Para a nutricionista Andrea Forlenza, da Clínica Nutravie, o principal benefício dos hortifruti orgânicos está na ausência do “veneno”. "Já se sabe que agrotóxicos podem desencadear alergias, problemas neurológicos, psiquiátricos, disfunções hormonais e câncer", diz, acrescentando que alimentos no Brasil muitas vezes possuem nível de agrotóxicos maior que o permitido pela Anvisa (Agência Nacional de Vigilância Sanitária), além de químicos proibidos.

A preocupação com a saúde é o que motiva a professora Helena Vaz, 40, a ter todo cuidado com o que compra para comer. Ela conta que curou um problema de enxaqueca mudando a alimentação. "Quanto menos coisas industrializadas, melhor. Fiquei ainda mais disciplinada porque estou amamentando", diz ela.

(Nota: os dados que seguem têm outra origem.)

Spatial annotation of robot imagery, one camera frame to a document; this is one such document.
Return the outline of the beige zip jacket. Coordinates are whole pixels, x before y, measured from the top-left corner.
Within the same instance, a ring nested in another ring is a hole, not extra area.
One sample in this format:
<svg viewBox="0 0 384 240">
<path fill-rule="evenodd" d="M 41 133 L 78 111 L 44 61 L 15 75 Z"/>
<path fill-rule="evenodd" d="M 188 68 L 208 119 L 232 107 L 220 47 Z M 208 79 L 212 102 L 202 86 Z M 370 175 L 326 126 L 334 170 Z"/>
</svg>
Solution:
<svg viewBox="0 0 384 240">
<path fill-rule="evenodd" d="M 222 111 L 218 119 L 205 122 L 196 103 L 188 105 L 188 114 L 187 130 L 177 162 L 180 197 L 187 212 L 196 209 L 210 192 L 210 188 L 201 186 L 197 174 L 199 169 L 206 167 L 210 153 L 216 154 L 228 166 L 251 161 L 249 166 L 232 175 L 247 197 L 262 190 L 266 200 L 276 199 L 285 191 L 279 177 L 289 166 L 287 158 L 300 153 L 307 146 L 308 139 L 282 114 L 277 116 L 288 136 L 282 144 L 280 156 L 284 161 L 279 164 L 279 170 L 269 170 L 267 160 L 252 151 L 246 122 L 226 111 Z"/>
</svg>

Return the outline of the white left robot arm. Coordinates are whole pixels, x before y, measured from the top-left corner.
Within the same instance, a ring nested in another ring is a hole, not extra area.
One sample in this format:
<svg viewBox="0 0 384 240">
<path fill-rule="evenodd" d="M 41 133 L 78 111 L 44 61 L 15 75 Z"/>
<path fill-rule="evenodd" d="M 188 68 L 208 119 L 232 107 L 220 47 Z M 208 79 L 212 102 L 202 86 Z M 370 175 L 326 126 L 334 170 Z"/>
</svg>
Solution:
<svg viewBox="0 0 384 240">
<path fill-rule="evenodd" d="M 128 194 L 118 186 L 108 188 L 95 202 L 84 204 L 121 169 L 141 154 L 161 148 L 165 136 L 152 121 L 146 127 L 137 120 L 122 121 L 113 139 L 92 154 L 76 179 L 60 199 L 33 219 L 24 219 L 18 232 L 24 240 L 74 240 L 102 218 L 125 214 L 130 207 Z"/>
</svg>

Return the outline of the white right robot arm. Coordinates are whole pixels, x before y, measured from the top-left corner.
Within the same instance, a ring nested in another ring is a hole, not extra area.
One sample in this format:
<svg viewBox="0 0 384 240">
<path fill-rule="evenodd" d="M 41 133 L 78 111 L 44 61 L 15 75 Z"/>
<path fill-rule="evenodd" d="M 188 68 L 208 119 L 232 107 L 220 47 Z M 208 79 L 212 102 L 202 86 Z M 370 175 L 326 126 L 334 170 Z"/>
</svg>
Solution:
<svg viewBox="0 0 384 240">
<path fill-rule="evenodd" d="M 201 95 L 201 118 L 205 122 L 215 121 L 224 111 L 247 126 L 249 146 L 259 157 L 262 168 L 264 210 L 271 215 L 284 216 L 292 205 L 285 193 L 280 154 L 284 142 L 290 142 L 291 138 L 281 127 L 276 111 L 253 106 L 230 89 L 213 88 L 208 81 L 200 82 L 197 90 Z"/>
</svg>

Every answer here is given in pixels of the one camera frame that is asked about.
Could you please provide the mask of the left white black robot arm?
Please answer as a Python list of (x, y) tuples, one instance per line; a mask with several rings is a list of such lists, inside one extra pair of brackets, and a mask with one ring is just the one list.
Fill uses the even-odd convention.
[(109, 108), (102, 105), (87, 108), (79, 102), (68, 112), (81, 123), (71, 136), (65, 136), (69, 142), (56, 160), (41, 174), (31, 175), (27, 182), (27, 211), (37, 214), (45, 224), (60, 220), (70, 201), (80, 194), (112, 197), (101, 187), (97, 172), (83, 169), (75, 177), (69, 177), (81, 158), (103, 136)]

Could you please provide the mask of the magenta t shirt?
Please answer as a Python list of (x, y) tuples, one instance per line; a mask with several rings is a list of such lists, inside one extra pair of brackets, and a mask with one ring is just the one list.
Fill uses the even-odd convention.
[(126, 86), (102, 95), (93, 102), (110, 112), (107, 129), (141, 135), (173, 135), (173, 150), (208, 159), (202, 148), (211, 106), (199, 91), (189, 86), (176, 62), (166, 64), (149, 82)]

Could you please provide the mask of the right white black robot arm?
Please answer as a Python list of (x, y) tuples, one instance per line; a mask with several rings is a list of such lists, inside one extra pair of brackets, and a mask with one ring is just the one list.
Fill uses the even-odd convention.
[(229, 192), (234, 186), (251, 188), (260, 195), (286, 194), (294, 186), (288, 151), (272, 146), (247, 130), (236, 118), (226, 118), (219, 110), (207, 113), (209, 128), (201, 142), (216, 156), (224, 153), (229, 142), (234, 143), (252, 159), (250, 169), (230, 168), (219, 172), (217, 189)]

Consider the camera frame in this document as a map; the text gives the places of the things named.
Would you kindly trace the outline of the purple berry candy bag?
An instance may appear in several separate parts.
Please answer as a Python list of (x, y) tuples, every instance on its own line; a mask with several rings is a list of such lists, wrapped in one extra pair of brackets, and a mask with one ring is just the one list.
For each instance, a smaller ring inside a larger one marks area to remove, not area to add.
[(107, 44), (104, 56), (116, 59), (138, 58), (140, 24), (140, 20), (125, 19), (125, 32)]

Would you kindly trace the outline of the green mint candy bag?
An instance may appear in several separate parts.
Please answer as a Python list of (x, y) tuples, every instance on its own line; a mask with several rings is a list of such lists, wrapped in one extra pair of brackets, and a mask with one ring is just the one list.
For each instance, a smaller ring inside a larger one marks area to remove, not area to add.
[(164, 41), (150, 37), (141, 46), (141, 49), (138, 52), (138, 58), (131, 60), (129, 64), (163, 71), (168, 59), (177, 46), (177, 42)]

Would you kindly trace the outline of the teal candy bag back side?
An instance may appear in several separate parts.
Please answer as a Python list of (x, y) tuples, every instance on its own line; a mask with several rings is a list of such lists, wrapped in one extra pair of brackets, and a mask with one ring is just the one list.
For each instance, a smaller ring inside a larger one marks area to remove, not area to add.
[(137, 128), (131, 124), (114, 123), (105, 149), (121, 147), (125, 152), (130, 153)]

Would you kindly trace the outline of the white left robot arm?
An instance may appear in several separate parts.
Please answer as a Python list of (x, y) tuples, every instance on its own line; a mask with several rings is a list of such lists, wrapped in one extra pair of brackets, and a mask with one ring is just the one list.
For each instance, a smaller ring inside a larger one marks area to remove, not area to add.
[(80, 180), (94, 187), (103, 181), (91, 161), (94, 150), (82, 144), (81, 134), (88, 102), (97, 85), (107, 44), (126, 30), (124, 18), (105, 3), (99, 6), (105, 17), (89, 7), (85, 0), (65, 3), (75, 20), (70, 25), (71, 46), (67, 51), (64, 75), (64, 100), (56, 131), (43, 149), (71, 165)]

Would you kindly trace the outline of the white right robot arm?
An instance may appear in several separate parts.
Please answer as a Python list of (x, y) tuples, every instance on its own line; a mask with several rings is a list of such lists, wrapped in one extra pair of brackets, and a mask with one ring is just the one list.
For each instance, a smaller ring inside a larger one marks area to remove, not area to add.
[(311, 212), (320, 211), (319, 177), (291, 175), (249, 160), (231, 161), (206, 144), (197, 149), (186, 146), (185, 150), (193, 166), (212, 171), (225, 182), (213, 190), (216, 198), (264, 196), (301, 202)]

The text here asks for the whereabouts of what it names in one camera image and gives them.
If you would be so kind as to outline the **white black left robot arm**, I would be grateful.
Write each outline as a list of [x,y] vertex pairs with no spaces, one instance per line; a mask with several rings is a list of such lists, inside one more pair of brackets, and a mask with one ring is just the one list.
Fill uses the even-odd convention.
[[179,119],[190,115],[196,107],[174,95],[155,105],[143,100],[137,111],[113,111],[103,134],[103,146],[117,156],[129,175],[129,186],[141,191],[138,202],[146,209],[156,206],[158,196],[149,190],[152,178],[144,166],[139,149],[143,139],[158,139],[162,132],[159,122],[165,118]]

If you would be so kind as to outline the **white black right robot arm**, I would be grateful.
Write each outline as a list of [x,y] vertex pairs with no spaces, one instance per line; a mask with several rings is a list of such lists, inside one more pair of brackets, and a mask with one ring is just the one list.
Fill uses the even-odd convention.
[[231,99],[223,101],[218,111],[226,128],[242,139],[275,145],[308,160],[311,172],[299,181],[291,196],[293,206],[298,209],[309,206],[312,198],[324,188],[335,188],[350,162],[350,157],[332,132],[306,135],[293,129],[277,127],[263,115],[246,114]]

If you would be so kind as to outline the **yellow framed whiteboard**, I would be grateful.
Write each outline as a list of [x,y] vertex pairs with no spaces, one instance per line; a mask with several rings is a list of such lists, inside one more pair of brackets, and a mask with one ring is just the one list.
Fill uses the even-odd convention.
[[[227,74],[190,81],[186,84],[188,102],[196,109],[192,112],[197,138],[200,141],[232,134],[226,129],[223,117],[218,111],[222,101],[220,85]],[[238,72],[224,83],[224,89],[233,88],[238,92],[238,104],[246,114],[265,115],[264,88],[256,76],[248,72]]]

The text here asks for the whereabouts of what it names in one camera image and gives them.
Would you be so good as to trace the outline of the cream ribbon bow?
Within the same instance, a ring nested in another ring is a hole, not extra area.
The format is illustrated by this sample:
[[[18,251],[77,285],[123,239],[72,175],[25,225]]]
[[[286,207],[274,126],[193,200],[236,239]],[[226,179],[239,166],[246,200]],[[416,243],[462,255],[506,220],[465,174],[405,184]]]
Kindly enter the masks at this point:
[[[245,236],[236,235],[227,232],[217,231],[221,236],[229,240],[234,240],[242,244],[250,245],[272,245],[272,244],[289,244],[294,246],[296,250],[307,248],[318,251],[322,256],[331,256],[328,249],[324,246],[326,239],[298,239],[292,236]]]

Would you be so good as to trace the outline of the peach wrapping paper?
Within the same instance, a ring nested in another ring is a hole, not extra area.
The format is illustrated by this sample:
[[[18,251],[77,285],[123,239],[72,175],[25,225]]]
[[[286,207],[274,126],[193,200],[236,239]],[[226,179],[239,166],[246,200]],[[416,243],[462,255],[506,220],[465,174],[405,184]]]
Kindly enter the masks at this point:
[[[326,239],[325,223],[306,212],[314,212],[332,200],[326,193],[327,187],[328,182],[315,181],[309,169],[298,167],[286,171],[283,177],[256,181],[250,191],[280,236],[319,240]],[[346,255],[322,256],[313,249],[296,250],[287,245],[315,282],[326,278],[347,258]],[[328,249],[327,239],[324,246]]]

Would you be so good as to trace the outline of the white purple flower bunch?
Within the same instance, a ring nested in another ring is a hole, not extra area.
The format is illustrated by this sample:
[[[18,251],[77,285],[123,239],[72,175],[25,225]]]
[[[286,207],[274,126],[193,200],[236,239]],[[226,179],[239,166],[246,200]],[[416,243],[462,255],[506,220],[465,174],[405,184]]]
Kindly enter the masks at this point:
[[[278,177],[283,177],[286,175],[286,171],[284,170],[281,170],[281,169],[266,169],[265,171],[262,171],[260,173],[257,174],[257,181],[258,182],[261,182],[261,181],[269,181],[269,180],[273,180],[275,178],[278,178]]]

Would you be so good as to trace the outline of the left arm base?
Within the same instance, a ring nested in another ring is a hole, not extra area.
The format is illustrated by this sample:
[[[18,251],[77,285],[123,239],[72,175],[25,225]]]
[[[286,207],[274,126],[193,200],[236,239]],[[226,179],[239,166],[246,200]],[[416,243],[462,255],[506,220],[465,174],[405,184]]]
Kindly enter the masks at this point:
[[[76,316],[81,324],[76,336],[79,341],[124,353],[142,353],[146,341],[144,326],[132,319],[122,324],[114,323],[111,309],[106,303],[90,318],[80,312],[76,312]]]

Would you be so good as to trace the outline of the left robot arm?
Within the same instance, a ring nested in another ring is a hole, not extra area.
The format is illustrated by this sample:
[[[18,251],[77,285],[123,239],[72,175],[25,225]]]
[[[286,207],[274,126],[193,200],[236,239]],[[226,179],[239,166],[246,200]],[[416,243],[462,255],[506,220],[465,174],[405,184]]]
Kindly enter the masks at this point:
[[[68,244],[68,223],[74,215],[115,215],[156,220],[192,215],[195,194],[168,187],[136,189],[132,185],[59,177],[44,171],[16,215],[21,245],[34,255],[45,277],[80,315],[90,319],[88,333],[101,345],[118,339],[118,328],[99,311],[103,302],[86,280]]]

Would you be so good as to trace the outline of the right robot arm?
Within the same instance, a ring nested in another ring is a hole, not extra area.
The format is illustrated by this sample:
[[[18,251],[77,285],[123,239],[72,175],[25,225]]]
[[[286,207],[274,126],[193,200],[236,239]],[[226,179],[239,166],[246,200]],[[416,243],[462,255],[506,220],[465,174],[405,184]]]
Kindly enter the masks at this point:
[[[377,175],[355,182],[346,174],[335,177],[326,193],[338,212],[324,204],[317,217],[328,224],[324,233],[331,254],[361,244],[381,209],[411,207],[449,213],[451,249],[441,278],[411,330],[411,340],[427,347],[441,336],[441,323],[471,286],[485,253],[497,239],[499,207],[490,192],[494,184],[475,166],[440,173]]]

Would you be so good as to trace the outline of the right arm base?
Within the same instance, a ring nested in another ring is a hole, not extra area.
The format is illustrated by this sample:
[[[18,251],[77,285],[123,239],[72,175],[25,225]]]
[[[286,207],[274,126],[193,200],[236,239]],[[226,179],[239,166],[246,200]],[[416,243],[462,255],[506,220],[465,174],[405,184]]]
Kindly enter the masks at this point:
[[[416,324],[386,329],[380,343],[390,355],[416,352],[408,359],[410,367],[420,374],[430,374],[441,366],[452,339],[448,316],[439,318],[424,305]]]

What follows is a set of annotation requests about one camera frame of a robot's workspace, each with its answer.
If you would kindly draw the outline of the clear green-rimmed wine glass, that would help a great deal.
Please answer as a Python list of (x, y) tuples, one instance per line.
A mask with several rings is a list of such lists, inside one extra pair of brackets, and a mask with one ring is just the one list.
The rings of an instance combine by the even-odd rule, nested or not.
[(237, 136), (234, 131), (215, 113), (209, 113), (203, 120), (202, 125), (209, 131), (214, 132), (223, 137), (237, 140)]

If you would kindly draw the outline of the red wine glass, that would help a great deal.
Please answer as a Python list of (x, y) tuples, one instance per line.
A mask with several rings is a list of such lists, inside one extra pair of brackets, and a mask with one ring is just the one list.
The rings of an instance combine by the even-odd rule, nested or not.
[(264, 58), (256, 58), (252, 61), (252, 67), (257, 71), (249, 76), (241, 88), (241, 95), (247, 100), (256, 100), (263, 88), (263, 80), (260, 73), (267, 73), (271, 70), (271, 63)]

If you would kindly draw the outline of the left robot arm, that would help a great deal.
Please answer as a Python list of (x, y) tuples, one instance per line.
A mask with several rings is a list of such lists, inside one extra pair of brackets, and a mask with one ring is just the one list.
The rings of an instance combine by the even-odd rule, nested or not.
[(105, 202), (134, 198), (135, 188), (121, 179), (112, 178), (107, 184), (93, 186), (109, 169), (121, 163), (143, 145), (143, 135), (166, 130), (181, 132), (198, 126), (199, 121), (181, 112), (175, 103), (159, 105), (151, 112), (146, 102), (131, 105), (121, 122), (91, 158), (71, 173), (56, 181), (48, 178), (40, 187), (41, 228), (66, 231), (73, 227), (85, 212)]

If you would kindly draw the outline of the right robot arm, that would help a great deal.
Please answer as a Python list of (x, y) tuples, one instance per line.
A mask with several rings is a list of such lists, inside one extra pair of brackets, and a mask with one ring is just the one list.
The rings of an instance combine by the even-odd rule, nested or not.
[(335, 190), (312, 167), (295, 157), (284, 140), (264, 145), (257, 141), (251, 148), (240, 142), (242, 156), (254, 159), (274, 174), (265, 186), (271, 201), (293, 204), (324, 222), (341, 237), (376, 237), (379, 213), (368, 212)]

Para os entusiastas do produto orgânico, o interesse pelo tipo de alimento comercializado por ali vai além do cuidado com a saúde. "Tem toda questão da proteção da natureza, da sustentabilidade, [do apoio aos] pequenos produtores", diz a artista plástica Luciana Bórgio.

Nem sempre saem satisfeitos. Contam que o preço ainda é alto para alguns produtos -- como o morango, cuja bandeja chega a R$ 15,00 -- e reclamam por não encontrar tudo o que gostariam. Mas se na banca de café da manhã a falta de variedade é justificada pelo hábito do consumidor, aqui o feirante acredita que é preciso explicar a falta de certos produtos. "Uma das tarefas do produtor orgânico é educar, ensinar que nem tudo nasce o ano todo”, defende o feirante Pedro Bittencourt.